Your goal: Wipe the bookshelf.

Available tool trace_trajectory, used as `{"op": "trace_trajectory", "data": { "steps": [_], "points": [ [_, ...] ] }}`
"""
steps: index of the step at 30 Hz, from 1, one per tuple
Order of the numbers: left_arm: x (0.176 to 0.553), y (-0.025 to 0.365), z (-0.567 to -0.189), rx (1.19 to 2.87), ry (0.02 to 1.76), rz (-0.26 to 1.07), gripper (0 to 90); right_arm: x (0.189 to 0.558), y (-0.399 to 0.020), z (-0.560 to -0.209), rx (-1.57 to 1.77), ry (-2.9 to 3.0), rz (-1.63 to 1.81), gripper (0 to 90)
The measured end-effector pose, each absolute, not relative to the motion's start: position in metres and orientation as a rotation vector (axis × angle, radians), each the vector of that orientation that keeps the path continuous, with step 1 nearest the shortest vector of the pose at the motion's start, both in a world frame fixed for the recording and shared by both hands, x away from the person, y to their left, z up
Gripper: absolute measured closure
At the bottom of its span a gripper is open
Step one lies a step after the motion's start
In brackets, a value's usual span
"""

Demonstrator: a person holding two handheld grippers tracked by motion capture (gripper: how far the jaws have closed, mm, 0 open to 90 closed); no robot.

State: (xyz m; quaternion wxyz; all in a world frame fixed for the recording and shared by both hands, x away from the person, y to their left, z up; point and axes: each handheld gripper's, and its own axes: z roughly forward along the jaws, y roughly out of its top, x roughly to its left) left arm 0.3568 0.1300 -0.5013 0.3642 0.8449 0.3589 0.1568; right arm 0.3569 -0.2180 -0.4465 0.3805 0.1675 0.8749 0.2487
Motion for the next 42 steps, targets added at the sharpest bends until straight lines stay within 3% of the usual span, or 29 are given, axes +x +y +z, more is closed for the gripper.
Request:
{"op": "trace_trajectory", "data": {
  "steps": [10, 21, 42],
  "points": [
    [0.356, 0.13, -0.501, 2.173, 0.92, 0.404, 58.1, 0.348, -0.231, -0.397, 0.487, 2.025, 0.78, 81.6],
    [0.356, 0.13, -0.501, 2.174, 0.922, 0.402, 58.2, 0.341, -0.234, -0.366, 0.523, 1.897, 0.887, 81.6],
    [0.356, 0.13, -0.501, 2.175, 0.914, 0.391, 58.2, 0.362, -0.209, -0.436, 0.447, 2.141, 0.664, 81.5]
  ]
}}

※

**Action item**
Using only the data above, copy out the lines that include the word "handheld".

**Output of the task**
Demonstrator: a person holding two handheld grippers tracked by motion capture (gripper: how far the jaws have closed, mm, 0 open to 90 closed); no robot.
State: (xyz m; quaternion wxyz; all in a world frame fixed for the recording and shared by both hands, x away from the person, y to their left, z up; point and axes: each handheld gripper's, and its own axes: z roughly forward along the jaws, y roughly out of its top, x roughly to its left) left arm 0.3568 0.1300 -0.5013 0.3642 0.8449 0.3589 0.1568; right arm 0.3569 -0.2180 -0.4465 0.3805 0.1675 0.8749 0.2487

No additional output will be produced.